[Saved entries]
===

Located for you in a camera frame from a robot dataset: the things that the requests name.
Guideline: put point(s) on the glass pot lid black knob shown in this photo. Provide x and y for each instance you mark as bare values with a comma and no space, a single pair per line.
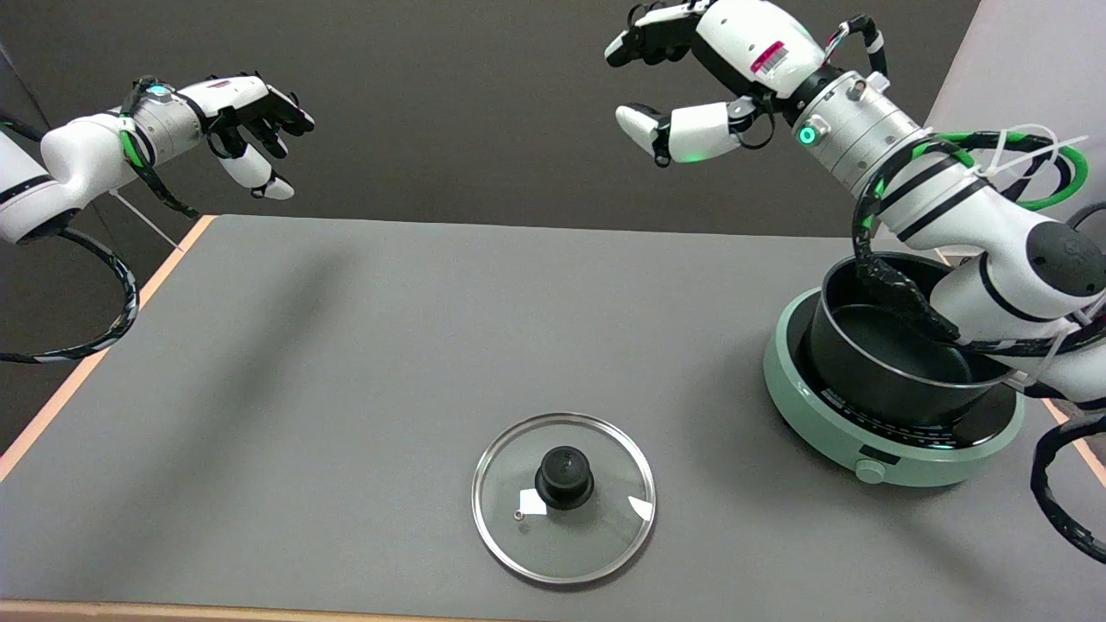
596,536

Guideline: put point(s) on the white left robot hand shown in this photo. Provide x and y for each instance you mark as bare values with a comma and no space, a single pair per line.
233,95

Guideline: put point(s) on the green induction cooker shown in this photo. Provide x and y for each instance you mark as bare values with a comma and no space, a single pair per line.
812,423

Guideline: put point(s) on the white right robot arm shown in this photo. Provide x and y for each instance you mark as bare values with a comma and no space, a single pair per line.
950,207

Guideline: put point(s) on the white zip tie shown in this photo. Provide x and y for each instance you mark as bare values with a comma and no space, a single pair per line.
1002,160
147,222

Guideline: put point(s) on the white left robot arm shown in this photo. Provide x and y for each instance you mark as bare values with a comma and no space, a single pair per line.
78,155

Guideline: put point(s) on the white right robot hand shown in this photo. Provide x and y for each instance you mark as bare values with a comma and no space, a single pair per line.
752,34

===

Task
Copy exactly the line containing "Guideline: put point(s) on the green" and every line after it, ending with the last line of the records above.

Your response
Guideline: put point(s) on the green induction cooker shown in this photo. Provide x and y for each instance you mark as bare values with a comma and no space, a single pair per line.
812,423

Guideline: put point(s) on the white right robot arm shown in this photo. Provide x and y for each instance you mark as bare values with a comma and no space, a single pair per line.
950,207

Guideline: put point(s) on the white zip tie shown in this photo. Provide x and y for each instance you mark as bare values with a comma and no space, a single pair per line.
1002,160
147,222

Guideline: put point(s) on the white left robot arm shown in this photo. Provide x and y for each instance you mark as bare values with a comma and no space, a single pair per line.
78,155

Guideline: put point(s) on the white right robot hand shown in this photo. Provide x and y for each instance you mark as bare values with a comma and no space, a single pair per line.
752,34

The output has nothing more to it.